▶ Requirement
Every line in the listing below that holds the word "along" should be returned.

▶ Data provided
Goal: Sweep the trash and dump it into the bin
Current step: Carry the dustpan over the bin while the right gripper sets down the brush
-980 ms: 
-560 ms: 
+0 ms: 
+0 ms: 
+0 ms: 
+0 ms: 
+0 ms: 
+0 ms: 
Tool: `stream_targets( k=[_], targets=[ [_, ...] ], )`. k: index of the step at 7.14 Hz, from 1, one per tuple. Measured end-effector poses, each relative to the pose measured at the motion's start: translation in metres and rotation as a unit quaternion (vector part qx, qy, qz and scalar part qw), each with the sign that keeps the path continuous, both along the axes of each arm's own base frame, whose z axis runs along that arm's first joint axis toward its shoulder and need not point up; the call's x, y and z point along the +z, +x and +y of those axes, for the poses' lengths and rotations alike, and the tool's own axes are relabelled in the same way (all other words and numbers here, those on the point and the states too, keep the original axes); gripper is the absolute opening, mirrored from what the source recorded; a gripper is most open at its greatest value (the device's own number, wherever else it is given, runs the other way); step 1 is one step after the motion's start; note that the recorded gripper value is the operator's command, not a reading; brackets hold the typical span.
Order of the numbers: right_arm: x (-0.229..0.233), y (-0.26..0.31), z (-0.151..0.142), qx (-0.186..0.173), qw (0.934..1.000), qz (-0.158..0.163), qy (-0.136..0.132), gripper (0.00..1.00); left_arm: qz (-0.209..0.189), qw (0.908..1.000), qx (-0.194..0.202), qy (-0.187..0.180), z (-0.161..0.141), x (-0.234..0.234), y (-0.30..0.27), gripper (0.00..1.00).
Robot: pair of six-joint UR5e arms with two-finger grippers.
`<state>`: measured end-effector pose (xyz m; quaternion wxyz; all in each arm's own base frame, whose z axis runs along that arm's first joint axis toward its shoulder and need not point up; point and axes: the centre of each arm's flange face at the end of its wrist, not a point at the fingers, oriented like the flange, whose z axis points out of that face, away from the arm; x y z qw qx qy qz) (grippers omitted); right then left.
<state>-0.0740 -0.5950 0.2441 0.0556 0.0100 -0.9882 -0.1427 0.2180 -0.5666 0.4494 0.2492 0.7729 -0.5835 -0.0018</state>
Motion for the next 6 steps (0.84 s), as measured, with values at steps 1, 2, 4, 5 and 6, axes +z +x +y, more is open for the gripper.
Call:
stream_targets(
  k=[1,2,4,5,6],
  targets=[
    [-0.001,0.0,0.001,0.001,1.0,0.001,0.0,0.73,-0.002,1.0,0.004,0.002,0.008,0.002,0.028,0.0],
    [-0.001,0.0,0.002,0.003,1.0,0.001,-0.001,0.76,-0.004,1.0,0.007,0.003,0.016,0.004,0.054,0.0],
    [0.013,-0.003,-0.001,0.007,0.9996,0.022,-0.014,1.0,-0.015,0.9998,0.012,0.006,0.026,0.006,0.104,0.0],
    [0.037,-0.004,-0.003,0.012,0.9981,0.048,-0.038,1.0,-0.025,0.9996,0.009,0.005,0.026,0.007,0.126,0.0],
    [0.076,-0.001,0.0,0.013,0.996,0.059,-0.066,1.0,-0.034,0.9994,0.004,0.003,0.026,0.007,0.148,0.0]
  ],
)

▶ Result
Tool: `stream_targets( k=[_], targets=[ [_, ...] ], )`. k: index of the step at 7.14 Hz, from 1, one per tuple. Measured end-effector poses, each relative to the pose measured at the motion's start: translation in metres and rotation as a unit quaternion (vector part qx, qy, qz and scalar part qw), each with the sign that keeps the path continuous, both along the axes of each arm's own base frame, whose z axis runs along that arm's first joint axis toward its shoulder and need not point up; the call's x, y and z point along the +z, +x and +y of those axes, for the poses' lengths and rotations alike, and the tool's own axes are relabelled in the same way (all other words and numbers here, those on the point and the states too, keep the original axes); gripper is the absolute opening, mirrored from what the source recorded; a gripper is most open at its greatest value (the device's own number, wherever else it is given, runs the other way); step 1 is one step after the motion's start; note that the recorded gripper value is the operator's command, not a reading; brackets hold the typical span.
`<state>`: measured end-effector pose (xyz m; quaternion wxyz; all in each arm's own base frame, whose z axis runs along that arm's first joint axis toward its shoulder and need not point up; point and axes: the centre of each arm's flange face at the end of its wrist, not a point at the fingers, oriented like the flange, whose z axis points out of that face, away from the arm; x y z qw qx qy qz) (grippers omitted); right then left.

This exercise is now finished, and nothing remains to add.